Watching this because I’ve been in a horrible flare up for about a week now. And no end in sight. I was on a strenuous field trip today. And I almost passed out. And threw up. It was horrible. I came home and wiped out for 8 hours. Just woke up and now I’m so sore everywhere.

My biggest daily issue is over doing it. I tend to sit all day long for the past year now although I try to keep active as much as I can. So on the "rare" day that I need to run around all day long, like for a family trip to say.... a museum, as long as I keep moving constantly, I can do it, but then I "crash". Hard. My whole body hurts something awful, everywhere, but usually it's my upper back around my "bra-line" that hurts the most. I'm exhausted for a day... or four. 😬 And depending on how much running around I was doing, the brain fog settles in. It's like being reduced to a child just following others around and doing what I'm told like a child rather than functioning like the 30-something woman I am. It's embarrassing. If it gets to that point, I NEED someone to essentially take care of me like I'm a young child because I'm not thinking straight. I hate that.

FINALLY…. Someone else feels worse after taking a nap!! You’re the first person to agree with me! Also if I lay my head down while watching tv or reading I feel like crap and get an instant headache!!
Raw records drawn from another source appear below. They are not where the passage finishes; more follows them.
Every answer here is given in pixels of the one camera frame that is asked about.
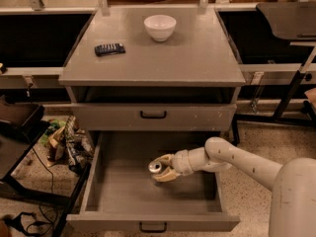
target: drawer handle
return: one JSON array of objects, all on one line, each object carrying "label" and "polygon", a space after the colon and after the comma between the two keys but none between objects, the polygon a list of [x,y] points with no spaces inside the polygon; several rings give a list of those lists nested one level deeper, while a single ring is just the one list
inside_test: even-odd
[{"label": "drawer handle", "polygon": [[145,230],[142,222],[139,222],[139,231],[143,233],[164,233],[167,231],[167,222],[164,222],[164,228],[161,230]]},{"label": "drawer handle", "polygon": [[146,114],[143,111],[140,111],[140,116],[143,119],[164,119],[167,116],[167,112],[164,111],[161,115],[151,115],[151,114]]}]

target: speckled floor
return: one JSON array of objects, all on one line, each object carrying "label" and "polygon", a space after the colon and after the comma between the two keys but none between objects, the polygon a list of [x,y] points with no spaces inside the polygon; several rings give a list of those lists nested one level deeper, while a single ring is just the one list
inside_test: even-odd
[{"label": "speckled floor", "polygon": [[[300,126],[283,126],[239,121],[240,144],[238,147],[285,163],[297,157],[315,158],[316,131],[314,128]],[[231,139],[231,133],[222,136]],[[45,148],[37,144],[36,152],[45,160]],[[29,166],[21,169],[17,179],[32,188],[50,191],[51,175],[40,165],[39,160],[33,157]],[[70,195],[77,177],[68,170],[67,162],[62,162],[49,168],[54,174],[54,191],[63,195]],[[271,193],[255,181],[247,177],[235,167],[221,174],[223,198],[228,212],[239,215],[241,222],[231,231],[216,232],[166,232],[164,234],[144,234],[138,232],[77,232],[70,224],[66,224],[62,237],[131,237],[131,236],[164,236],[164,237],[267,237],[269,228],[269,212]],[[74,211],[78,211],[82,196],[76,202]],[[0,216],[4,214],[16,215],[21,211],[36,212],[40,218],[39,207],[34,204],[12,201],[0,198]],[[24,236],[12,230],[13,237]]]}]

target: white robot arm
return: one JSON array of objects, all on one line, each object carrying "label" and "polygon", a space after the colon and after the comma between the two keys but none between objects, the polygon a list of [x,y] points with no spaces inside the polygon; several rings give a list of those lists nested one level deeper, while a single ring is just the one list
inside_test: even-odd
[{"label": "white robot arm", "polygon": [[314,159],[299,158],[281,165],[212,137],[204,147],[155,159],[149,164],[149,170],[156,181],[168,182],[195,171],[223,171],[231,165],[273,193],[270,237],[316,236]]}]

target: drawer front
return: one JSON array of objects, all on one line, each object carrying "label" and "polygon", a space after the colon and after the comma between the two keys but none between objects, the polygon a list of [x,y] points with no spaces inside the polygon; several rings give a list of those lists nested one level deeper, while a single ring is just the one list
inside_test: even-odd
[{"label": "drawer front", "polygon": [[79,214],[79,231],[231,231],[239,222],[222,202],[220,176],[193,175],[156,184],[148,163],[205,142],[199,132],[107,131],[99,138]]},{"label": "drawer front", "polygon": [[236,105],[73,104],[87,130],[217,130],[225,131]]}]

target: white bowl
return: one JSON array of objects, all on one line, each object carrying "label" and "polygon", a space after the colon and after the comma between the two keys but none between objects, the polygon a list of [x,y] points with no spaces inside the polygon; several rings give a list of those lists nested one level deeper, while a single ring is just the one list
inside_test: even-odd
[{"label": "white bowl", "polygon": [[145,19],[146,32],[156,41],[164,41],[174,32],[177,21],[167,15],[154,15]]}]

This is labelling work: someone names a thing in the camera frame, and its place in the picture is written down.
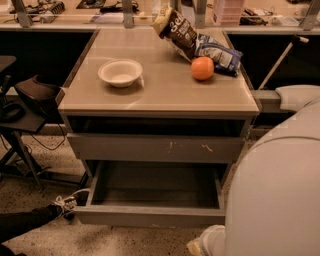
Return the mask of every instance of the blue snack package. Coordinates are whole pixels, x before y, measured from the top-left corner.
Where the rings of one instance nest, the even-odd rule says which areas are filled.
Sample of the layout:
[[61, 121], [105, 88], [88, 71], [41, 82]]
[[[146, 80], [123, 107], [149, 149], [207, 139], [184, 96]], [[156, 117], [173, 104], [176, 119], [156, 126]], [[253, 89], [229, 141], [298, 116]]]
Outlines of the blue snack package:
[[242, 52], [224, 47], [209, 35], [198, 34], [195, 57], [211, 58], [217, 73], [236, 77], [239, 73], [242, 55]]

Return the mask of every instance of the bag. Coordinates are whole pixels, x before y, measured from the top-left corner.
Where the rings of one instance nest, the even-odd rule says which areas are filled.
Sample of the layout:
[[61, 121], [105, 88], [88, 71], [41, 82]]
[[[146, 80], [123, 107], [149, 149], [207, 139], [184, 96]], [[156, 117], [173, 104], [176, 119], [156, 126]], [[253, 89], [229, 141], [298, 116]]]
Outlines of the bag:
[[164, 4], [152, 26], [161, 39], [167, 40], [182, 57], [192, 61], [197, 32], [187, 19]]
[[61, 90], [59, 86], [41, 82], [41, 77], [36, 75], [17, 83], [14, 88], [33, 112], [49, 119], [58, 114], [55, 99]]

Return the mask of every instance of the snack bag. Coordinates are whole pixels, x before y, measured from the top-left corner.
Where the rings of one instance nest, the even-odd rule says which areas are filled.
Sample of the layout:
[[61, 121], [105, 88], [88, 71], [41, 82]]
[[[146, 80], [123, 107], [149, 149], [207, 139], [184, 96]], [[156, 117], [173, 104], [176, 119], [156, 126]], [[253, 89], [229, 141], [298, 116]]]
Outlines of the snack bag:
[[191, 62], [196, 49], [197, 32], [187, 19], [172, 7], [163, 5], [152, 26], [161, 39], [166, 39], [181, 56]]
[[237, 76], [242, 55], [240, 51], [224, 47], [211, 36], [198, 34], [195, 57], [206, 56], [211, 58], [217, 72]]

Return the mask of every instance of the person's leg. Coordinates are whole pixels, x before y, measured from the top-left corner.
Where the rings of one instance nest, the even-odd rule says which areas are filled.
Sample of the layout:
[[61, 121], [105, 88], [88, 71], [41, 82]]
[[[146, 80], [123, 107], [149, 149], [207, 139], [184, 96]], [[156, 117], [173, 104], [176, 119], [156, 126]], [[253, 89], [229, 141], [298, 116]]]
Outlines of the person's leg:
[[41, 227], [58, 216], [57, 206], [34, 209], [31, 212], [19, 212], [0, 215], [0, 243]]
[[72, 213], [75, 206], [85, 205], [88, 194], [89, 190], [83, 189], [64, 199], [57, 197], [52, 205], [31, 212], [0, 214], [0, 243]]

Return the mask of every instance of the black cable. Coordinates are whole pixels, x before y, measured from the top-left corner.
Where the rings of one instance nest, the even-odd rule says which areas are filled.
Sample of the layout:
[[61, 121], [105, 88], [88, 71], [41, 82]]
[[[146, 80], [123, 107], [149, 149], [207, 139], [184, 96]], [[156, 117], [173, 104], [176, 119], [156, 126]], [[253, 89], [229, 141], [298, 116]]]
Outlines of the black cable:
[[1, 134], [0, 134], [0, 138], [1, 138], [1, 141], [2, 141], [2, 145], [3, 145], [4, 148], [8, 151], [9, 149], [8, 149], [8, 147], [6, 146], [6, 144], [5, 144], [5, 142], [4, 142]]
[[3, 23], [8, 23], [8, 22], [10, 22], [10, 21], [15, 21], [15, 22], [17, 22], [17, 19], [5, 20]]
[[59, 148], [59, 147], [65, 142], [65, 140], [66, 140], [66, 136], [65, 136], [65, 134], [64, 134], [64, 132], [63, 132], [63, 129], [62, 129], [61, 125], [60, 125], [60, 124], [57, 124], [57, 125], [58, 125], [59, 128], [60, 128], [60, 131], [61, 131], [61, 134], [62, 134], [62, 136], [63, 136], [63, 139], [62, 139], [62, 141], [61, 141], [56, 147], [54, 147], [54, 148], [49, 148], [49, 147], [47, 147], [47, 146], [44, 145], [41, 141], [39, 141], [37, 138], [35, 138], [33, 134], [30, 133], [30, 135], [31, 135], [31, 137], [34, 138], [34, 140], [37, 141], [42, 147], [44, 147], [45, 149], [54, 151], [54, 150], [56, 150], [57, 148]]

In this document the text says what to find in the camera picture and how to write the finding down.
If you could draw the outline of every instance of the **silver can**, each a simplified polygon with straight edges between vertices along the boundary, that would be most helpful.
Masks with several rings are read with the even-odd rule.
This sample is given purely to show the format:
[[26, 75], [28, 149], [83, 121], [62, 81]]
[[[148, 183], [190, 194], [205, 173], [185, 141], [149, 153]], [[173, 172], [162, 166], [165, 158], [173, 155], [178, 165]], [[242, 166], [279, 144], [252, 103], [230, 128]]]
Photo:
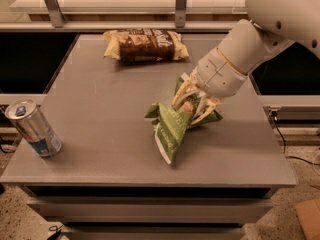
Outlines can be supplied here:
[[40, 157], [51, 157], [60, 151], [60, 139], [34, 100], [22, 99], [11, 103], [5, 115]]

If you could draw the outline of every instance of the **floor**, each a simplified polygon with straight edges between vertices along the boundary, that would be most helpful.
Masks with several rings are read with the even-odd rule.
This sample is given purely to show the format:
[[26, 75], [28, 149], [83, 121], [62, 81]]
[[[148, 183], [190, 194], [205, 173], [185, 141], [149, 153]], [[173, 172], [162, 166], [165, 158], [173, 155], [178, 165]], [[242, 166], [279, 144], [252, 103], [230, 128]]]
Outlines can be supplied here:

I have Pots (1year) and living in Australia is hard in summer I generally can't go outside if over 23 degrees lately it's been 40+ degrees Celsius. I've just been diagnosed with hashimotos aswell it's been a week and I've had major migraine nausea, extreme fatigue and hot flushes constantly, I ended up in hospital with fluids and pain relief. The doctors said it was Pots Flare up I feel I've been doing everything right eating healthy, non smoker non drinker, I feel my body is failing me, having two kids and being 30 not what I imagined at all. Thankyou for you video I will try these tips to see if it will help. ❤

awesome video !! It’s good to know that other people have flare ups and have similar symptoms and triggers. It can feel very lonely when I’m at home and not at the pool with other people or friends. You’re awesome, keep up the rest work !!

Undiagnosed, hoping for cardiologist referral this week (for years just treated for anxiety and asthma, I know it's not those). I have two kids and am pregnant, I'm lucky if I can get one household chore done a day with a kid helping me right now. My house is awful, its humiliating. But I can't get enough air in to keep up with how hard my heart is pounding when I get up and around. I don't even want to eat lately, I don't have the energy. 😥

Had no clue that sunburns would affect POTS! Very Informative. I feel like im not getting enough air in even though I feel fine and my heart rate is steady. Anxiety or POTS?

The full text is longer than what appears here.